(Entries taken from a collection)
----
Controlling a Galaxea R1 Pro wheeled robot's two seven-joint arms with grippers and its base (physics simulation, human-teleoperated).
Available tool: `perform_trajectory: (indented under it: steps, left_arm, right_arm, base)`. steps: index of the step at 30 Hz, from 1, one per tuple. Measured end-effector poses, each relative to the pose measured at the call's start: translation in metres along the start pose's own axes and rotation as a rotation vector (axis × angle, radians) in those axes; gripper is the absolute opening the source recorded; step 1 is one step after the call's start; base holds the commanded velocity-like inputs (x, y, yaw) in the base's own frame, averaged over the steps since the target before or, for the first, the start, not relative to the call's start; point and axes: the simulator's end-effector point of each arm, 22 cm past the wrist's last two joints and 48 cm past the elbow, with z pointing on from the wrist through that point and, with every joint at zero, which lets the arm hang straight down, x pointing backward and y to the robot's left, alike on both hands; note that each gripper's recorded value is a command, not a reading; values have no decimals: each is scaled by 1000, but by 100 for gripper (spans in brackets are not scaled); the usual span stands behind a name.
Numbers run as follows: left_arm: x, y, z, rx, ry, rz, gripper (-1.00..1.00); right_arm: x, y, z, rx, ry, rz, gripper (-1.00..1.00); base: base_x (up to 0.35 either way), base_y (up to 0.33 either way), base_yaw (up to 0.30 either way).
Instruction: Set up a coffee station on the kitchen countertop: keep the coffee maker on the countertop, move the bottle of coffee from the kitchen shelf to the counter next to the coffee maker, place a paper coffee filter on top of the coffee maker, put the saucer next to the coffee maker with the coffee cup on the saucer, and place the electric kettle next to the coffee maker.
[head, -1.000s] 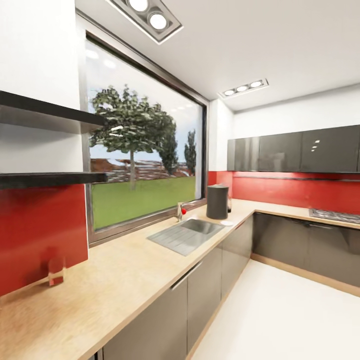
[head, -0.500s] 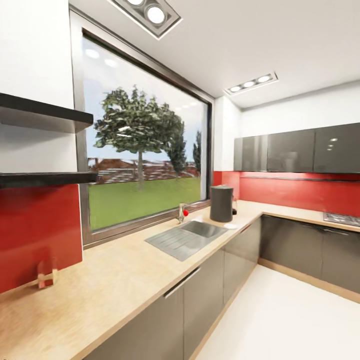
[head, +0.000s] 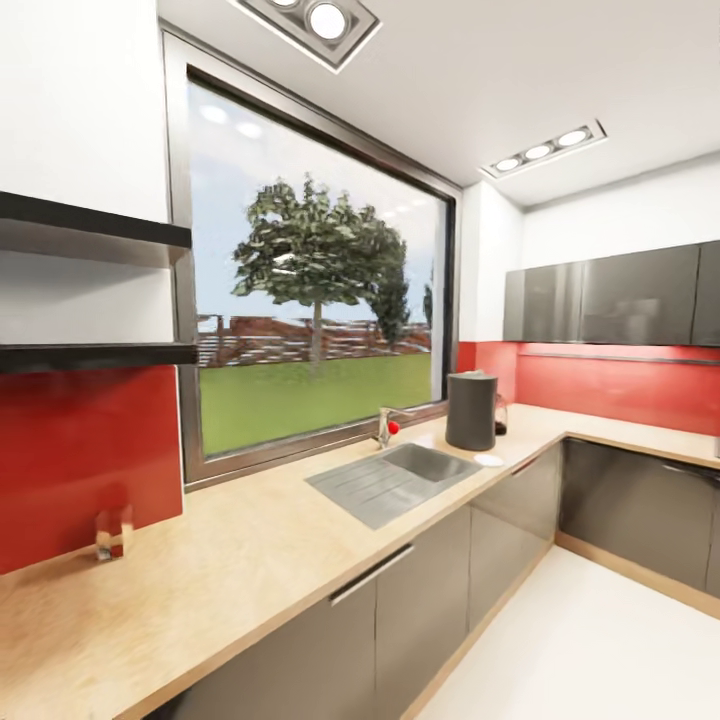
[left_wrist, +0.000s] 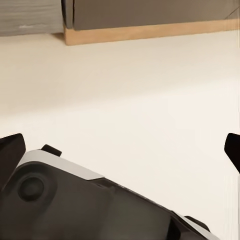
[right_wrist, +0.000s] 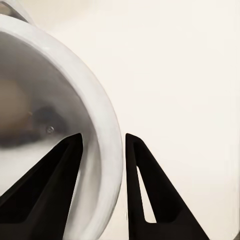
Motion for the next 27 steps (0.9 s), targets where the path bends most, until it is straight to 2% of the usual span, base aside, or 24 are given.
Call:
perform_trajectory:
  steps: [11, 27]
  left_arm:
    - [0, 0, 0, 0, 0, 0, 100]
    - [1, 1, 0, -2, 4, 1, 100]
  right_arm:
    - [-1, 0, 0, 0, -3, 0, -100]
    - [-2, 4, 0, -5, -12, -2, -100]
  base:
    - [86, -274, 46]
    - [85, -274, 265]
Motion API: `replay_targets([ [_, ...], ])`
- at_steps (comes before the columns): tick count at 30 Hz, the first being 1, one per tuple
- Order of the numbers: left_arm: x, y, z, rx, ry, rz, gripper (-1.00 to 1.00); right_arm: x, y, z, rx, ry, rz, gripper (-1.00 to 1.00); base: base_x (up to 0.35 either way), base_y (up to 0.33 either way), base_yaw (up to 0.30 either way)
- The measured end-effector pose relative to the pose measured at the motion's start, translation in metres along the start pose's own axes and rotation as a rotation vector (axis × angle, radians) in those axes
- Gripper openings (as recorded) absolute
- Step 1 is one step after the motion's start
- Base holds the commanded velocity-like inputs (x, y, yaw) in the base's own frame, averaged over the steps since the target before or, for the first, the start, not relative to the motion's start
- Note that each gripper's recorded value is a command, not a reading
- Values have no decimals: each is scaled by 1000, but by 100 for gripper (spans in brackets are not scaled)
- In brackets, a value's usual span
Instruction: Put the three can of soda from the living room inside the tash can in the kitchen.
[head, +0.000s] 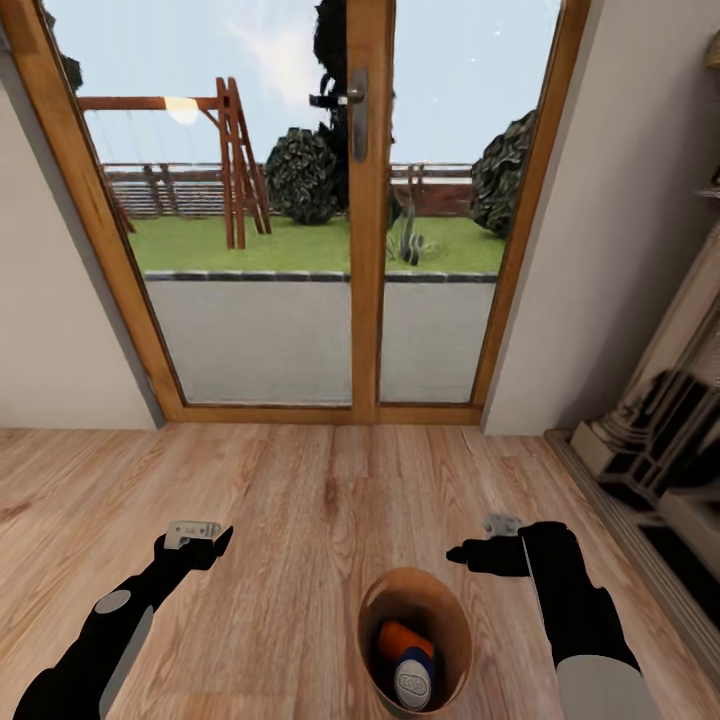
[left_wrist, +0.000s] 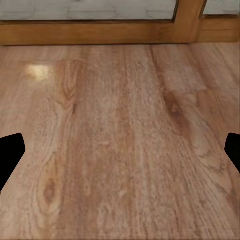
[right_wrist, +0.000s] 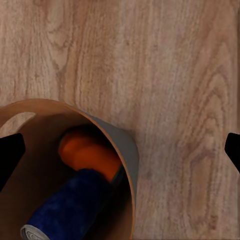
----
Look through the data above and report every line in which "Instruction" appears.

Instruction: Set up a coffee station on the kitchen countertop: keep the coffee maker on the countertop, move the bottle of coffee from the kitchen shelf to the counter next to the coffee maker, place a paper coffee filter on top of the coffee maker, put the saucer next to the coffee maker with the coffee cup on the saucer, and place the electric kettle next to the coffee maker.
Instruction: Put the three can of soda from the living room inside the tash can in the kitchen.

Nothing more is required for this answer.